UAB School of Medicine, Department of Urology, Birmingham, AL
Zachary A Glaser , Jennifer Gordetsky , Sejong Bae , Jeffrey Nix , Kristin K Porter , Soroush Rais-Bahrami
Background: The Memorial Sloan Kettering Cancer Center (MSKCC) Pre-Prostatectomy nomogram is a widely used resource using clinical factors to predict the likelihood of adverse pathology at radical prostatectomy. The increasing adoption of magnetic resonance imaging (MRI) and MRI-targeted biopsy (TB) permits optimized detection of clinically-significant cancer over systematic biopsy sampling alone. We aim to validate the prognostic utility of the MSKCC Pre-Prostatectomy nomogram with TB pathology results. Methods: Men who underwent systematic extended-sextant prostate biopsy (SB) followed by MRI TB who later underwent radical prostatectomy at our institution were included. Patient information was entered into the MSKCC Pre-Prostatectomy nomogram using five biopsy reporting schemes (SB alone, TB alone reported each of two ways (individual core (IC) technique or aggregate cores (AG) technique combining cores from a single MRI targeted lesion), and SB with TB combined with TB reported by both IC and AG methods.
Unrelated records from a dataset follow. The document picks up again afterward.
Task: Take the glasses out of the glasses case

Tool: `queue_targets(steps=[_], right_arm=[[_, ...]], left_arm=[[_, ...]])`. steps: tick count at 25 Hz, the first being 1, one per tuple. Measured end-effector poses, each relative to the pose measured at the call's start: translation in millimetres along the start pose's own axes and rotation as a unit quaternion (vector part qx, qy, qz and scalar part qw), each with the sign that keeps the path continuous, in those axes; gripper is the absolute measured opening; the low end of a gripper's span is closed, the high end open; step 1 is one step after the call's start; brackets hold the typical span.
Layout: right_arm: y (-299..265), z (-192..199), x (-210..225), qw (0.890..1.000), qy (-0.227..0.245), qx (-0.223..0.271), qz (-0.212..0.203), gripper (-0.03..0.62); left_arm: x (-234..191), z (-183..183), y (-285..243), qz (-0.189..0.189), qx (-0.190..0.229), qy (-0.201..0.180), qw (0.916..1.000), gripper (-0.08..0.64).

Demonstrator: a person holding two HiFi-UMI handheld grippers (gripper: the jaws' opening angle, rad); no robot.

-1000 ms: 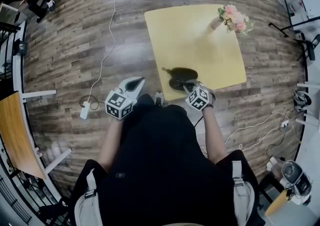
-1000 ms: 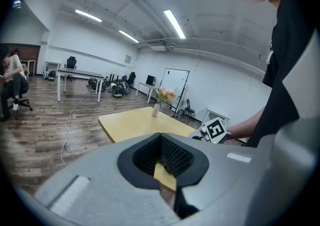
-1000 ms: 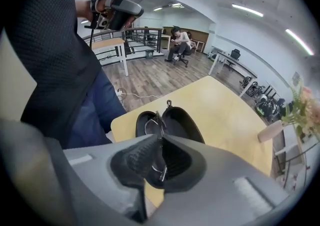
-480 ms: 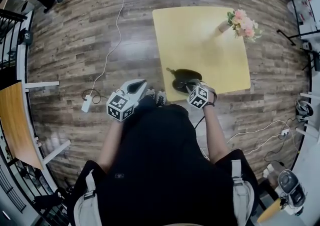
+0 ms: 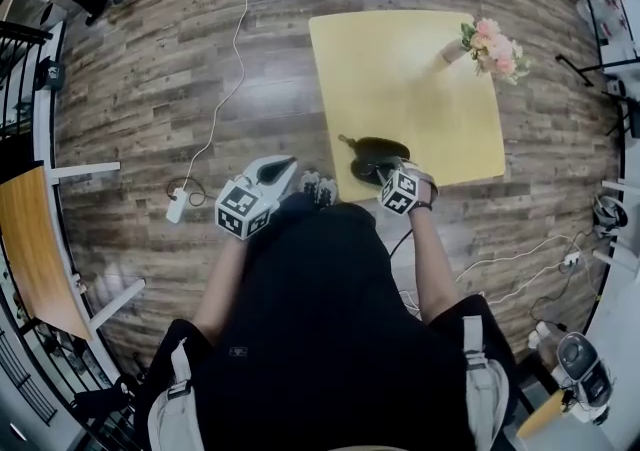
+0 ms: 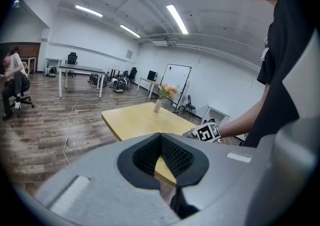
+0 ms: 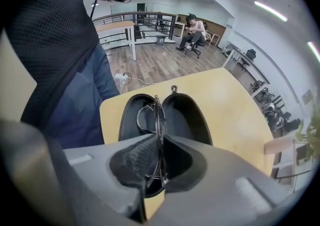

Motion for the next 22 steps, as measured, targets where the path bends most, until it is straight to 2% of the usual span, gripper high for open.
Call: queue_targets(steps=[5, 10, 22], right_arm=[[-1.6, -3.7, -0.9, 0.999, 0.025, -0.027, 0.007, 0.026], [2.7, -8.7, -0.8, 0.999, 0.030, -0.041, 0.014, 0.023], [24.5, -14.4, -8.7, 0.997, 0.000, -0.047, 0.055, 0.021]], left_arm=[[-10.8, -2.8, 0.8, 0.010, 0.002, -0.001, 0.9999, 0.011], [-22.4, -6.5, -1.6, 0.022, 0.006, 0.000, 0.9997, 0.011], [-34.5, -15.6, -24.2, 0.080, 0.010, -0.020, 0.9965, 0.011]])
Point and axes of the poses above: the fingertips, and each gripper's own axes: y backward along the fingers, x to its right, z out of its underside, the point moved 6 cm from there along y, backward along the fingers, and after that the axes turned 11 degrees about -z, right-handed, at the moved point
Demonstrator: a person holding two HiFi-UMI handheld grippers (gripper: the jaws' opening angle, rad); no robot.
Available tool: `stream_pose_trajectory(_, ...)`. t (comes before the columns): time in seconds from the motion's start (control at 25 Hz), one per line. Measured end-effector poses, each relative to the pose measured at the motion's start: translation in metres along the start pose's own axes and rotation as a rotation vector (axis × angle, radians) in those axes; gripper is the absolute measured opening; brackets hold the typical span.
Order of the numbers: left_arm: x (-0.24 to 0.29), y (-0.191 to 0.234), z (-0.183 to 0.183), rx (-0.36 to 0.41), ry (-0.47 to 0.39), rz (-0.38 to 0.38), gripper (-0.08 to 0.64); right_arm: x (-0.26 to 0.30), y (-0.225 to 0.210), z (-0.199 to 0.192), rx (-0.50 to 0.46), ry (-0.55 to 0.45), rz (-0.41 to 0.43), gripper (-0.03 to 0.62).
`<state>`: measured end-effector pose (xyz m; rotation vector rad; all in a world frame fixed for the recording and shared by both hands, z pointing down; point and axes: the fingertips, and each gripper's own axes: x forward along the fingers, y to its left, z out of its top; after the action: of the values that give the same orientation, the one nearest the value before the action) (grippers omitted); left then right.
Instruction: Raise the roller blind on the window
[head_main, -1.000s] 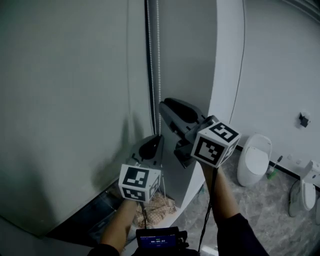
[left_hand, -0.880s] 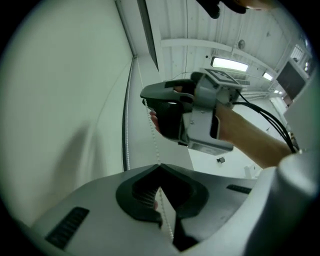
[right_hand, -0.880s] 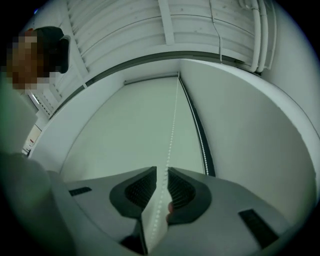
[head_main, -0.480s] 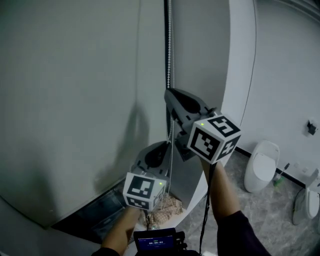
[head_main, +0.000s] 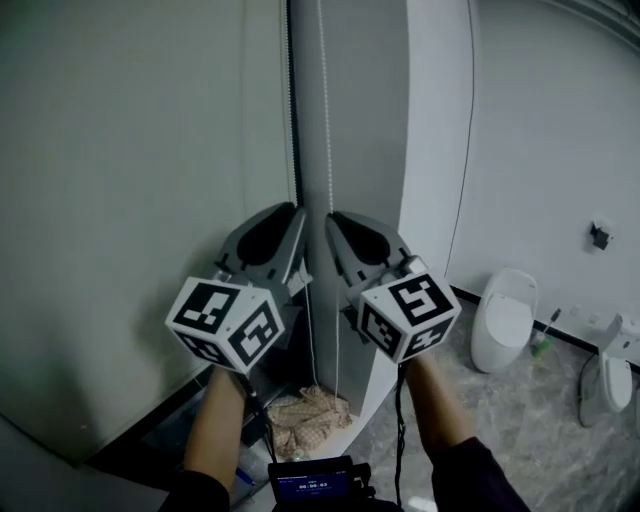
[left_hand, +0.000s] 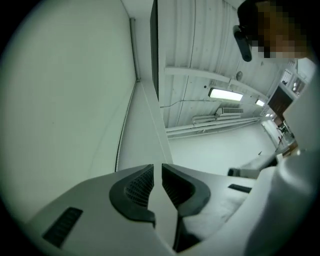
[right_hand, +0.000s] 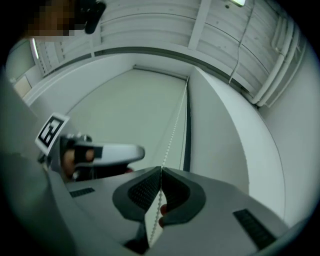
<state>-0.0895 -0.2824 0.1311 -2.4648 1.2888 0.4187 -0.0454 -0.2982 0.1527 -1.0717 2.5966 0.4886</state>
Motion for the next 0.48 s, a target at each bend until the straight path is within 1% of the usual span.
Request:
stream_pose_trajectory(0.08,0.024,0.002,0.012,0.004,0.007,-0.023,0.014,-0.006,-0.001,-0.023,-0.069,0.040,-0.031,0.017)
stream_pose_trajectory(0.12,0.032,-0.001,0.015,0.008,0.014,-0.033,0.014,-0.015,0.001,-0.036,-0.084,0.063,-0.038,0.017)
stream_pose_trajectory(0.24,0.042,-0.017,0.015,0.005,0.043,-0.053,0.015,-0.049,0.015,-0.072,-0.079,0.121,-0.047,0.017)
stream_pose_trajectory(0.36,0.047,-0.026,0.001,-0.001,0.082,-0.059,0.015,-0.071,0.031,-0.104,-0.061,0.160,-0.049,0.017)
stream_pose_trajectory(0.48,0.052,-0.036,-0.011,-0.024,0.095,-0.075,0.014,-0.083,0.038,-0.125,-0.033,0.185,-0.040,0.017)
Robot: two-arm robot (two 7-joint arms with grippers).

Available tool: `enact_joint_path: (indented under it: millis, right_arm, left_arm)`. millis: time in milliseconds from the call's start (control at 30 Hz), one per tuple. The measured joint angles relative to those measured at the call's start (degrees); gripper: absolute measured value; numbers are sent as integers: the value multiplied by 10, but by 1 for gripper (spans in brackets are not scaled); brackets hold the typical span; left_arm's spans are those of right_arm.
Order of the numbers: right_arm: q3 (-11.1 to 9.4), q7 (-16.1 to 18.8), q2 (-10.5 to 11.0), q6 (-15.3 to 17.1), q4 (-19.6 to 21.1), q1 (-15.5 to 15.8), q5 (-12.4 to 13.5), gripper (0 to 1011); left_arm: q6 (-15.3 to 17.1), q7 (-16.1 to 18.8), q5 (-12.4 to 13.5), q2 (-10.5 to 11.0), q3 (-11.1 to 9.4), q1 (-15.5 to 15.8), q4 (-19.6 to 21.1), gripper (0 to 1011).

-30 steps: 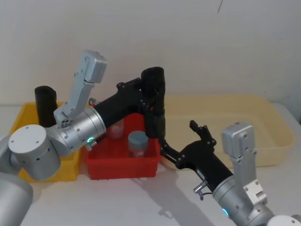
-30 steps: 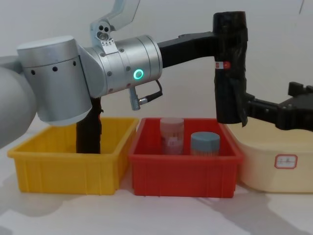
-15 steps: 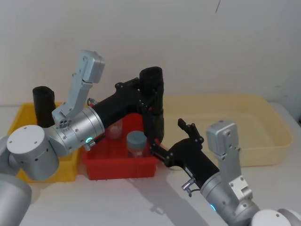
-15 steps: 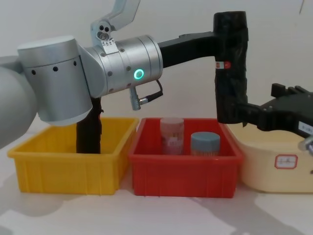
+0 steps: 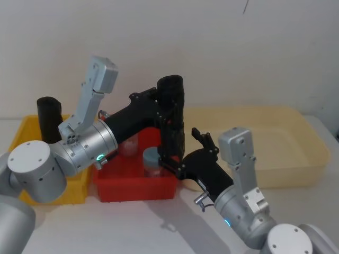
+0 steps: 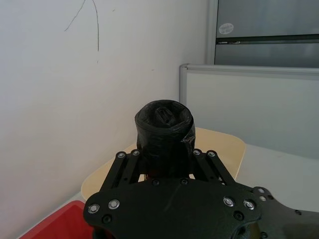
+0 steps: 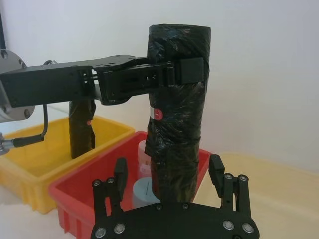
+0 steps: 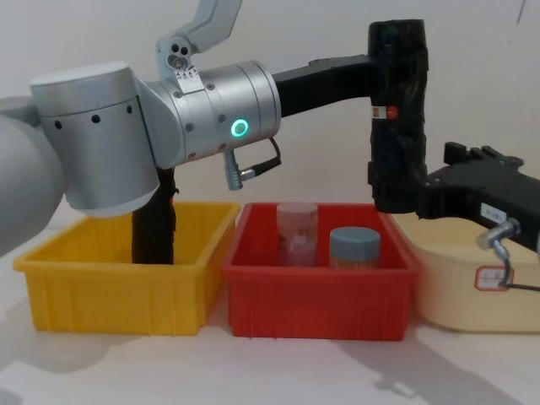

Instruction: Pick up the garbage bag with the one hand and transfer it to the other hand.

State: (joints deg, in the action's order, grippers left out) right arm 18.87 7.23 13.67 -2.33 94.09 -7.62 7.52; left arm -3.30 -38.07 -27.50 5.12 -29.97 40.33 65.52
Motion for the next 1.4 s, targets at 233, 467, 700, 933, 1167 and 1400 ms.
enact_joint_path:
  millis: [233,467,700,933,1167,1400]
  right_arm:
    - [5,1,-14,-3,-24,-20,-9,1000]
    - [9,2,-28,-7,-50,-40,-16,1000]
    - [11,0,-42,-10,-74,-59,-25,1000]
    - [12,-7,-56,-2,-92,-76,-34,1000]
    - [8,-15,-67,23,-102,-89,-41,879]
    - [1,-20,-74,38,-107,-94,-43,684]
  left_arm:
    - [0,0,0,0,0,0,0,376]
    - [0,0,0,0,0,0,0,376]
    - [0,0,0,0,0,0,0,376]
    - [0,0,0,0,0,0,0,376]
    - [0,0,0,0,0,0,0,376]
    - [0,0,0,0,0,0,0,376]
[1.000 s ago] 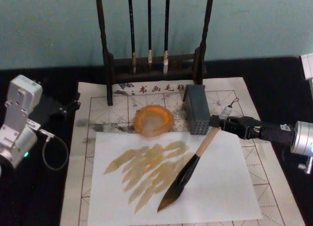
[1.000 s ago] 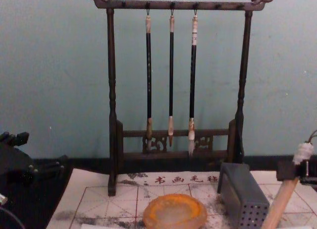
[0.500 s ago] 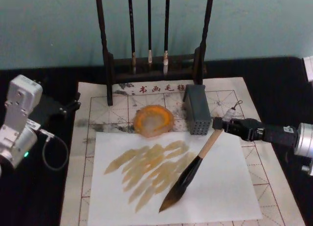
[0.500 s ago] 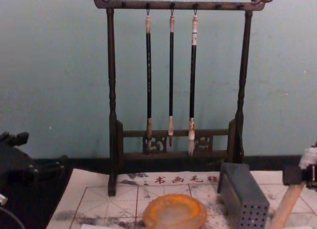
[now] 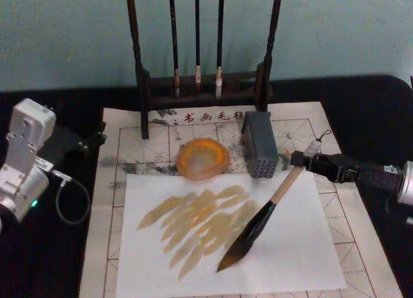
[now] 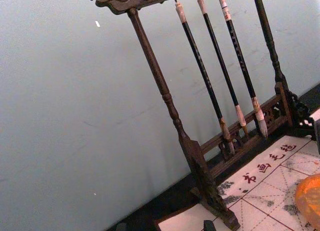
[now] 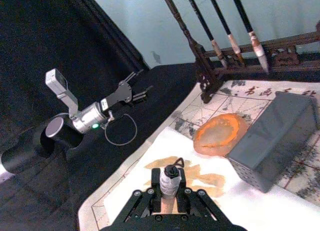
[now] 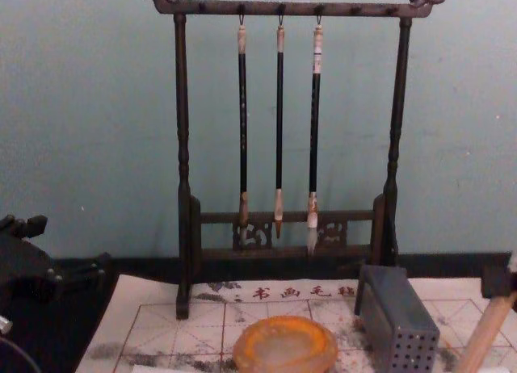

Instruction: Pick up the brush from the inkstone, write on the paper, then place the brush back to its original position.

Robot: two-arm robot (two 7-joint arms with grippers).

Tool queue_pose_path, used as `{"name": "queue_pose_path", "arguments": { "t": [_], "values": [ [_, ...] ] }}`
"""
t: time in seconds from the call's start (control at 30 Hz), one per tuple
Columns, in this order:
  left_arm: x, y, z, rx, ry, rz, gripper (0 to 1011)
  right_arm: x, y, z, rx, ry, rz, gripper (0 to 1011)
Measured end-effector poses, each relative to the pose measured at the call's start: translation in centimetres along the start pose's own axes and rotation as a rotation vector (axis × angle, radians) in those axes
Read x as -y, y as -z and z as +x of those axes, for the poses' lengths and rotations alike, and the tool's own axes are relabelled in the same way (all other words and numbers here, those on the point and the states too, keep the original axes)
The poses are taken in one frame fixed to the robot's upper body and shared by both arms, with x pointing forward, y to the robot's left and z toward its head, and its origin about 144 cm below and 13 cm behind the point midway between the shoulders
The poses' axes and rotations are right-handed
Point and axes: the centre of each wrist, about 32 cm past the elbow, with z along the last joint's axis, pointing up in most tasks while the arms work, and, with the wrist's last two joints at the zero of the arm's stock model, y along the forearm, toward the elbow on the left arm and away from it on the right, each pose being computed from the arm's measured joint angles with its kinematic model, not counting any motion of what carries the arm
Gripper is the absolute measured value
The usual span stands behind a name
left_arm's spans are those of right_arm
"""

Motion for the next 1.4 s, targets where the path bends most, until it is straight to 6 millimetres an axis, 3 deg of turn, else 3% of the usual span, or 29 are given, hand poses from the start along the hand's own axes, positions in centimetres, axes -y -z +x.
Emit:
{"name": "queue_pose_path", "arguments": {
  "t": [0.77,1.4],
  "values": [
    [0.0,0.0,0.0,0.0,0.0,0.0,1001,2.7,-0.2,0.0,0.003,0.098,0.052,181],
    [0.0,0.0,0.0,0.0,0.0,0.0,1001,3.7,-0.3,0.1,0.006,0.144,0.076,182]
  ]
}}
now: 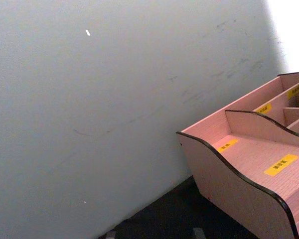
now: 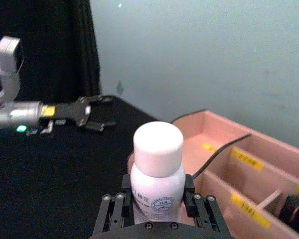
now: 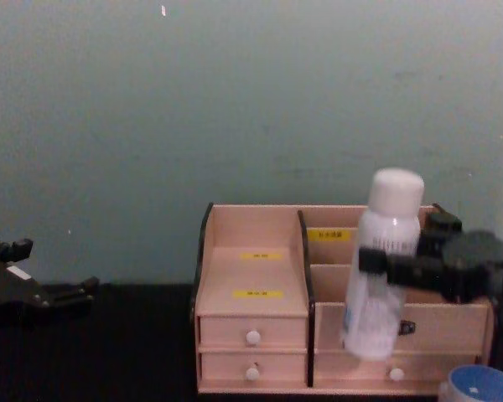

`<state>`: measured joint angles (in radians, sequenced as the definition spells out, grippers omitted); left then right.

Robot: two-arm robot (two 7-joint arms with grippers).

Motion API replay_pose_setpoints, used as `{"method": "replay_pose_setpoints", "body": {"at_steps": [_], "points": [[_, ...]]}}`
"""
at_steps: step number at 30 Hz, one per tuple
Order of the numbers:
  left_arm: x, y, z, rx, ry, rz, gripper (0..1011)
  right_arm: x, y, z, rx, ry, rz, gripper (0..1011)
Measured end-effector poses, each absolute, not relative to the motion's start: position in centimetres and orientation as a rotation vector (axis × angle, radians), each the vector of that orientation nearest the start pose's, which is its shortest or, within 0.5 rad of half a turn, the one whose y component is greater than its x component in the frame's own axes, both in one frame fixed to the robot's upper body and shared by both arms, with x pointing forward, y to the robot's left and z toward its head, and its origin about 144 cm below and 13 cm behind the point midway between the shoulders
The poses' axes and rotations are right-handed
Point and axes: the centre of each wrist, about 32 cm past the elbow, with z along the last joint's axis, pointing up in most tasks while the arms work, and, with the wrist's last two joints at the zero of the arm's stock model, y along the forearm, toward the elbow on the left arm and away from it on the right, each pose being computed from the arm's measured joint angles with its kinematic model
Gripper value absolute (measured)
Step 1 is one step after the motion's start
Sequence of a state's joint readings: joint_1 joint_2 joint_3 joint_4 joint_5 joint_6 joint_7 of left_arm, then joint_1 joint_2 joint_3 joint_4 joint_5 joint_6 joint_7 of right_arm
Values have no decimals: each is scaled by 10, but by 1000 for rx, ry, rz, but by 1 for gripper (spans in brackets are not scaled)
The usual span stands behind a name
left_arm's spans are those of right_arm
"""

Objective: Pick up the facial cleanser and watermelon frost from the table and place them into the tiered storage box.

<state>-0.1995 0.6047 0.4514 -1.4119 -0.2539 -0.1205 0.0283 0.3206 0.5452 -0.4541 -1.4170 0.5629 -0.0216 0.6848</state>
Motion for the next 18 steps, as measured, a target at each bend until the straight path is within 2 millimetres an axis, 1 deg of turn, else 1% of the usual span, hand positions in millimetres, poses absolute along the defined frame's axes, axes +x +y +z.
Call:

The likelihood of extracapsular extension (EPE), lymph node involvement (LNI), and seminal vesicle invasion (SVI) as predicted by the nomogram for each biopsy reporting schema were compared to radical prostatectomy pathology. Results: We identified 63 men from January 2014 to November 2017. On ROC analysis, IC-TB, AG-TB, SB plus IC-TB, and SB plus AG-TB exhibited similar, if not improved, AUC compared to SB alone in predicting EPE (0.671, 0.674, 0.658, and 0.6613 versus 0.6085). For LNI, superior AUC was observed for AG-TB (0.647) compared to IC-TB (0.571) and SB alone (0.524) Equivocal SVI prediction was observed for SB plus IC-TB compared to SB alone (0.727 versus 0.733). Conclusions: Using TB pathology results either alone or combined with SB pathology results for the MSKCC Pre-Prostatectomy nomogram appears comparable, if not improved, in prognosticating adverse pathologic features on radical prostatectomy compared to using SB core data alone from which the nomogram was developed.